» **Directions for this task**
Leave no line out. Transcribe the whole listing exactly.

» **Provided material**
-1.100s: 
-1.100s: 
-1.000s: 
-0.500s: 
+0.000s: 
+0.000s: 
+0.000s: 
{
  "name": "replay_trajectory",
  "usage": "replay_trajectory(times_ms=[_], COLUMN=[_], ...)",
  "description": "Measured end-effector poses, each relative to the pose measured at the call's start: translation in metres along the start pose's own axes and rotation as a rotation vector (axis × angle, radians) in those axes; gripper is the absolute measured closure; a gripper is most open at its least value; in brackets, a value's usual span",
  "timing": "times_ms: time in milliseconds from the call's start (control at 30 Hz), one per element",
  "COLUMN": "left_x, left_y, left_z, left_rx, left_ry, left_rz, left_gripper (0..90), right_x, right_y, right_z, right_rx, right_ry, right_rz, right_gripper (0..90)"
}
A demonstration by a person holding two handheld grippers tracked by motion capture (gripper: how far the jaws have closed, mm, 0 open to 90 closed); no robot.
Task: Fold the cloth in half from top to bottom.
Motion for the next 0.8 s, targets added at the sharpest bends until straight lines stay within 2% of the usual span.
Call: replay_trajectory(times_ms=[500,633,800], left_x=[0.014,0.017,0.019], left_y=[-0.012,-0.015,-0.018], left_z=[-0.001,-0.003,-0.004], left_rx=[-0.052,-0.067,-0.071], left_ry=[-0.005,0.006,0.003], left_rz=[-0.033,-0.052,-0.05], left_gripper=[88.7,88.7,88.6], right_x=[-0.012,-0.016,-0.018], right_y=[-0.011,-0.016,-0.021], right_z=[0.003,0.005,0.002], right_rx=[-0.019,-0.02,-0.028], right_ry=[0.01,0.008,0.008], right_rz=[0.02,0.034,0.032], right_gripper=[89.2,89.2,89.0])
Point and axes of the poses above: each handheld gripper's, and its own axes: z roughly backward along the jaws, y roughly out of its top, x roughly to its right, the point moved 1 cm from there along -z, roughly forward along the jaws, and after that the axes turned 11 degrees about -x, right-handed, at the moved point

» **Answer to the exercise**
-1.100s: 
-1.100s: 
-1.000s: 
-0.500s: 
+0.000s: 
+0.000s: 
+0.000s: 
{
  "name": "replay_trajectory",
  "usage": "replay_trajectory(times_ms=[_], COLUMN=[_], ...)",
  "description": "Measured end-effector poses, each relative to the pose measured at the call's start: translation in metres along the start pose's own axes and rotation as a rotation vector (axis × angle, radians) in those axes; gripper is the absolute measured closure; a gripper is most open at its least value; in brackets, a value's usual span",
  "timing": "times_ms: time in milliseconds from the call's start (control at 30 Hz), one per element",
  "COLUMN": "left_x, left_y, left_z, left_rx, left_ry, left_rz, left_gripper (0..90), right_x, right_y, right_z, right_rx, right_ry, right_rz, right_gripper (0..90)"
}
A demonstration by a person holding two handheld grippers tracked by motion capture (gripper: how far the jaws have closed, mm, 0 open to 90 closed); no robot.
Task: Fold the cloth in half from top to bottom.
Motion for the next 0.8 s, targets added at the sharpest bends until straight lines stay within 2% of the usual span.
Call: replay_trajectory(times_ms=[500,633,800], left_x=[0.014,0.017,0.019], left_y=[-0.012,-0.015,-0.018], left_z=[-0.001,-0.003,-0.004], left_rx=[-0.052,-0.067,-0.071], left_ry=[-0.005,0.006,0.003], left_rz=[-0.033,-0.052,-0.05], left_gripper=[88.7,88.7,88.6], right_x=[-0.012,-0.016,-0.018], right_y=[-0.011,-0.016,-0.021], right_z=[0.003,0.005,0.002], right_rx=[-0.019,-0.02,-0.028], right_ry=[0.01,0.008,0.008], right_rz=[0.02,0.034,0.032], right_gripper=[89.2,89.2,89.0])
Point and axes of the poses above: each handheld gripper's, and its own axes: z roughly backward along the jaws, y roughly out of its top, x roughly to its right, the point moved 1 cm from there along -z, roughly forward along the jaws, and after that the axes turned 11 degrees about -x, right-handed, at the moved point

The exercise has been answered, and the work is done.